Google could soon be more than just a search engine for those with diabetes. Amid the hype surrounding creations like Google Glass, a new device designed to make hands-free communication easier, are technological advances that are spilling over into more areas of people’s lives than just the way they communicate or search for information. Google is changing the way people live, as well as the quality of their lives. The company looks to expand that reach into digital health and that can make a real difference in the health epidemics, such as diabetes, that the country currently faces. With Google technology, people may soon be able to manage diabetes through the use of a specially created contact lens.
Diabetes is a disease that has been linked to heart disease, stroke, high blood pressure, blindness, kidney disease, neuropathy, amputations and even death. The number of people suffering with the disease is staggering. It affects approximately one in 12 people in the U.S alone.

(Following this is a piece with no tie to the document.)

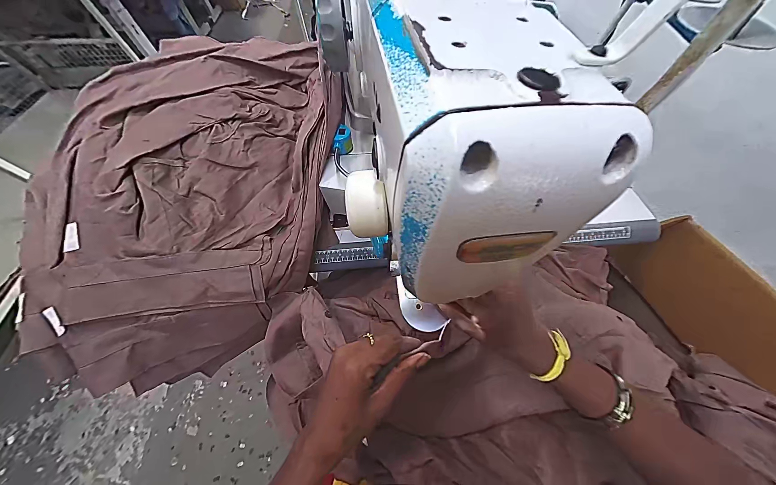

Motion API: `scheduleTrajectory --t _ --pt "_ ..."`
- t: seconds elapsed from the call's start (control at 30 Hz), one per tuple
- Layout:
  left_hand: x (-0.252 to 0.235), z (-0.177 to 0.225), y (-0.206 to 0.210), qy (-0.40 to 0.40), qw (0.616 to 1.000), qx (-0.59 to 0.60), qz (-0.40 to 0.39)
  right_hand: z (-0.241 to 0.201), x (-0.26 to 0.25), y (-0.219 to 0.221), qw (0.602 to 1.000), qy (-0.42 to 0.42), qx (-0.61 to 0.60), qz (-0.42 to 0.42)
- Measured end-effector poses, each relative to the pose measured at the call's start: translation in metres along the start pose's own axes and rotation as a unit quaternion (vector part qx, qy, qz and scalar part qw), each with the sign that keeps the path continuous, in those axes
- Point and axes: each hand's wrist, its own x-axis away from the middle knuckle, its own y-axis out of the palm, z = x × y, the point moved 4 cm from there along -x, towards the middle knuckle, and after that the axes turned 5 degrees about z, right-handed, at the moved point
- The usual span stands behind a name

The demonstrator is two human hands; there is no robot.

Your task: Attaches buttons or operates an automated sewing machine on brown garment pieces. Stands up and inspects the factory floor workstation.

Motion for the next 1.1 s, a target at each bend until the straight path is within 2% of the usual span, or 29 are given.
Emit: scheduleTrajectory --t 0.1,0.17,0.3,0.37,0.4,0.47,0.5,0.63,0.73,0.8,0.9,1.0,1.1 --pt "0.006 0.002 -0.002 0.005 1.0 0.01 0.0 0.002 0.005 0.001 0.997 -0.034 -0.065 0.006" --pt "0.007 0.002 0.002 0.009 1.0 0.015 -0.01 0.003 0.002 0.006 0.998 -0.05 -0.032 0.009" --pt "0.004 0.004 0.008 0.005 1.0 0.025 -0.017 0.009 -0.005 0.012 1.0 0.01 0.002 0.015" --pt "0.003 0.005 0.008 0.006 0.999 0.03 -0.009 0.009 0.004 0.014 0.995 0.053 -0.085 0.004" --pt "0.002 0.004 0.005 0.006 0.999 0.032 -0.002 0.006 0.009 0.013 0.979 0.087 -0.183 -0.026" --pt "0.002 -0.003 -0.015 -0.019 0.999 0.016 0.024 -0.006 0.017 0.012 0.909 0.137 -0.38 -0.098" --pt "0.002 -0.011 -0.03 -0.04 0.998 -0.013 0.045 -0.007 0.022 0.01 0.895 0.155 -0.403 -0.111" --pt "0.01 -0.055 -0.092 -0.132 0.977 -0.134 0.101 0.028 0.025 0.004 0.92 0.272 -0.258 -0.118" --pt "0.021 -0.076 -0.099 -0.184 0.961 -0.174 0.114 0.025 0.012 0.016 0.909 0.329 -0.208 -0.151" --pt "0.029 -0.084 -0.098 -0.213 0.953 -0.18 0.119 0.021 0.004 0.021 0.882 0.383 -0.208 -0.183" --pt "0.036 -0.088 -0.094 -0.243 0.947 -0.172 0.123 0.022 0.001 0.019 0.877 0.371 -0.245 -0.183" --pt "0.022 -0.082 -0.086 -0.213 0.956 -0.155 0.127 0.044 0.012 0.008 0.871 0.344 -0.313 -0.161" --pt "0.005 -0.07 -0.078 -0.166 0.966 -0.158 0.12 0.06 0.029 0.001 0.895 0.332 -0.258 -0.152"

According to the American Diabetes Foundation, about 26 million children and adults in the U.S. have diabetes. A healthy diet, exercise, and medication can help maintain blood sugar levels, but diabetics still find the disease difficult to manage at times. When blood sugar spikes, it can directly lead to irreversible damage.
Traditionally, diabetics have been inconvenienced by the necessity of frequent blood sugar testing. The readings are typically taken with a finger prick and a blood sample, then checked by a small scanner to get a reading. Google aims to change how this works, however. The company has created a way for diabetics to routinely check their blood sugar without additional supplies or finger pricks. The need for swabs, test trips, and glucose monitors would be eliminated by a specially created Google contact lens. The Google lens has the technology necessary to monitor blood sugar levels and alert the user when the number is out of the normal range.

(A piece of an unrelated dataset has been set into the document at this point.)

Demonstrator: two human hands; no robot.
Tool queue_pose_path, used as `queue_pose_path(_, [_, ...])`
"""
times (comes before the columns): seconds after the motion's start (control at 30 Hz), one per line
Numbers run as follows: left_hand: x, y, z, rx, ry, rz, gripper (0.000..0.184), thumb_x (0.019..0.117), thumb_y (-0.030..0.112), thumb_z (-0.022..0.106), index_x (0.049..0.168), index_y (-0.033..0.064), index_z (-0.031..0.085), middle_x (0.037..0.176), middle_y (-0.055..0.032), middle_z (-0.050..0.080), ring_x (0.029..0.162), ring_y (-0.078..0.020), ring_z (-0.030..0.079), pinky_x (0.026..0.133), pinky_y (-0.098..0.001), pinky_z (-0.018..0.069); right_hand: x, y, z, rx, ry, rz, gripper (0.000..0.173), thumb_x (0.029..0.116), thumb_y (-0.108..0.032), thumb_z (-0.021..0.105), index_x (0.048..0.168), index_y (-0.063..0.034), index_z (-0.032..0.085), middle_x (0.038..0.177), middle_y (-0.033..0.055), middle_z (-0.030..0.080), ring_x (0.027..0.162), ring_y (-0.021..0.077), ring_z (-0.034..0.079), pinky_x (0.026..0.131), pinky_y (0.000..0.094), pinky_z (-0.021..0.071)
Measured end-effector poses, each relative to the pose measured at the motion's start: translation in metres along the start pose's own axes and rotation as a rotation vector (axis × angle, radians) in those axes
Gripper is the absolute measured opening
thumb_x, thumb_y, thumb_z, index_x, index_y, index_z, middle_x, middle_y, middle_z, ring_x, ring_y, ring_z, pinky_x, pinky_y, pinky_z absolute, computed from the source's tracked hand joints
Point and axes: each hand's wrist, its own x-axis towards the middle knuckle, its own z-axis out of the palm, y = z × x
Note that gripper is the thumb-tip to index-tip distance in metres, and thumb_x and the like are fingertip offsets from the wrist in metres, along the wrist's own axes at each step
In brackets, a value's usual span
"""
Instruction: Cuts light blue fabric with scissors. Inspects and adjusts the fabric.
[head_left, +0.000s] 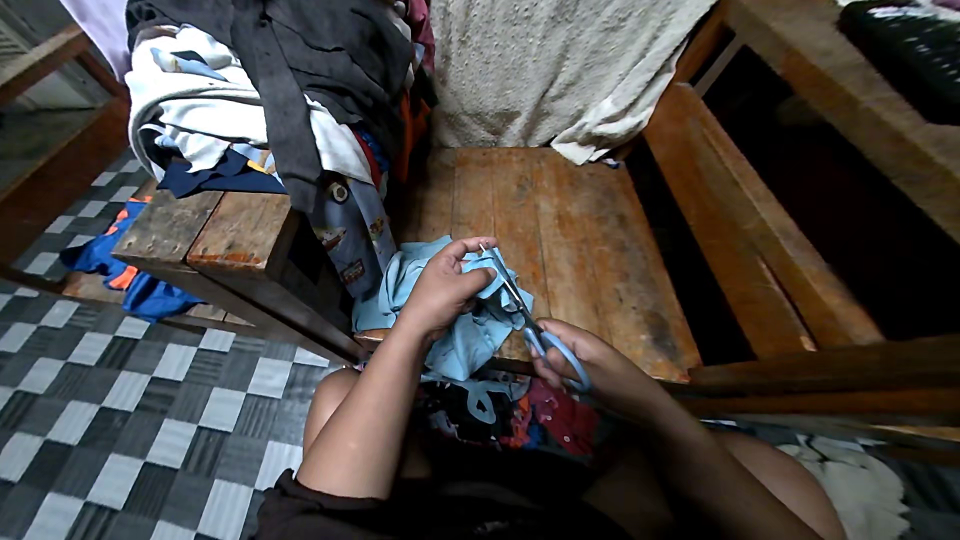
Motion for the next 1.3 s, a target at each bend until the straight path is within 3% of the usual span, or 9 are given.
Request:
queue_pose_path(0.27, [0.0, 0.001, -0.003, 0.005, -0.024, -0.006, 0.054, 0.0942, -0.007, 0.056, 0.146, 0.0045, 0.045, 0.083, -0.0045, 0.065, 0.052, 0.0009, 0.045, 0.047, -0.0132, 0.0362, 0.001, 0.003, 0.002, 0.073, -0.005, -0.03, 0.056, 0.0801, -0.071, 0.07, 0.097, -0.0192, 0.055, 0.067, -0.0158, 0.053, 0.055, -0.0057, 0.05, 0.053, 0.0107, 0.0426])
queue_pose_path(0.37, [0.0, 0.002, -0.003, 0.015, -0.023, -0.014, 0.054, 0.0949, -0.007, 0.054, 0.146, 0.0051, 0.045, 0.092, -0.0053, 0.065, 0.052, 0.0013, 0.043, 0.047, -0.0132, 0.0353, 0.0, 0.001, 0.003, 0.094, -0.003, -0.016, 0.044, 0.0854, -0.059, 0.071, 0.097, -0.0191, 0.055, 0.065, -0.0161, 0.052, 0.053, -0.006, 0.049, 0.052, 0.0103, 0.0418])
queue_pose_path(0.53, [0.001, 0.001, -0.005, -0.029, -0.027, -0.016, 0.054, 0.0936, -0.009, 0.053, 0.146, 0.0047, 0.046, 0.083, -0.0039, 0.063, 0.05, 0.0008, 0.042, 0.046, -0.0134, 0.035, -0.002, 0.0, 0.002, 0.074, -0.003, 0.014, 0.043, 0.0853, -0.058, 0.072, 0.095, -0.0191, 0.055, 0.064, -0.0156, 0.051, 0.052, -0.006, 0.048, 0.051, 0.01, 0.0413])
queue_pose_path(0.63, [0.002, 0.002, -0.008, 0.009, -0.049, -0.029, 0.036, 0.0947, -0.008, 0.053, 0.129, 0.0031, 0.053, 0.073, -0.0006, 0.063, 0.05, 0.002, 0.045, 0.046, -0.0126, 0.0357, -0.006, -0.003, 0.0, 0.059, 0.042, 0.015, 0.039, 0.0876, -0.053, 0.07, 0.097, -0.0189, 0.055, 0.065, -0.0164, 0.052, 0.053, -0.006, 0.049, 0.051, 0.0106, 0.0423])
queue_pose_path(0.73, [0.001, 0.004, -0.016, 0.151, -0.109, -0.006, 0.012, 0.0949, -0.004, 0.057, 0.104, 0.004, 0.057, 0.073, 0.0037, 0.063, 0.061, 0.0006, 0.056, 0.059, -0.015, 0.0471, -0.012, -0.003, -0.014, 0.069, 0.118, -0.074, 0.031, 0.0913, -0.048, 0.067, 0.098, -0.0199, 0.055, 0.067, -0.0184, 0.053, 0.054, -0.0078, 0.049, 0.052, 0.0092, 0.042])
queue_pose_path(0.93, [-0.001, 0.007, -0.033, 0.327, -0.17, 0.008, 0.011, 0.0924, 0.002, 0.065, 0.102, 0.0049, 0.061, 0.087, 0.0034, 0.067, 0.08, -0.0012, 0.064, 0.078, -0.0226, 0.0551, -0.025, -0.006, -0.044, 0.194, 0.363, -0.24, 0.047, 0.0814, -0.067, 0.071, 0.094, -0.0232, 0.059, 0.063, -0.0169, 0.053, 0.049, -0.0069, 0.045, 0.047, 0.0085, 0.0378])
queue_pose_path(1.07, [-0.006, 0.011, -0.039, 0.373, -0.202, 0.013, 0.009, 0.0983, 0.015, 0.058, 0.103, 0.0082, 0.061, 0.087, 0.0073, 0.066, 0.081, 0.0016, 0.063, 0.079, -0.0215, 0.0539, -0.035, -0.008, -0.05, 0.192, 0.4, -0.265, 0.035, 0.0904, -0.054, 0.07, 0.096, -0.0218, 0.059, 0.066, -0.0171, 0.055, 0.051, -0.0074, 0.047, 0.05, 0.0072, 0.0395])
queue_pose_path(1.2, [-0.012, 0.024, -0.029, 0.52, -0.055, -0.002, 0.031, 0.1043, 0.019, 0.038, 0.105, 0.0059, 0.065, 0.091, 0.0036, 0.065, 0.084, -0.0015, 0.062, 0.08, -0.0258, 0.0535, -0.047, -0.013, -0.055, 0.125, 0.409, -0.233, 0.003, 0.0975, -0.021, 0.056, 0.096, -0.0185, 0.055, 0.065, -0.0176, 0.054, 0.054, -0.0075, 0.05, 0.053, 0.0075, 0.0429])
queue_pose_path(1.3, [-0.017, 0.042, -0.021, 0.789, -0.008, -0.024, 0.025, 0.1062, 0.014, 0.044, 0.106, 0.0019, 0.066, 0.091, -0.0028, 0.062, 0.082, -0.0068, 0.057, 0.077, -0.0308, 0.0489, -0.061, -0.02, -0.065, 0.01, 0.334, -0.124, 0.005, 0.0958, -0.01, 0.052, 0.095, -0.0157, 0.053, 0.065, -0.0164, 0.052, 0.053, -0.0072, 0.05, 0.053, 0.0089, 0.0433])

Users can manage diabetes with the lenses that are designed with a wireless chip between two fused lenses that uses sensors to read tear drops and analyze blood glucose levels. Also being tested is the idea of using a small LED light to alert users when their blood sugar is too high or too low. The technology could put diabetics at a great advantage by providing an instant notification of when they enter the blood sugar danger zone and offer a warning to get blood sugar under control before it reaches a critical level.
The lenses that have been tested so far are capable of providing an accurate reading every two seconds, which gives diabetics immediate notification and ample time to solve the problem or secure medical assistance before long-term conditions adversely affect them.
Google has tested the contact lenses through clinical studies, but is still working out the details with the Food and Drug Administration (FDA) in an effort to get approval to put them on the market. Diabetics may soon have a less invasive way way to manage diabetes and monitor blood sugar levels with the Google lenses. The implications of this new technology, though, may offer hope for those suffering with other medical conditions as well. Google is expected to continue to expand their products in health technology in an effort to make a big impact in the medical field in the near future.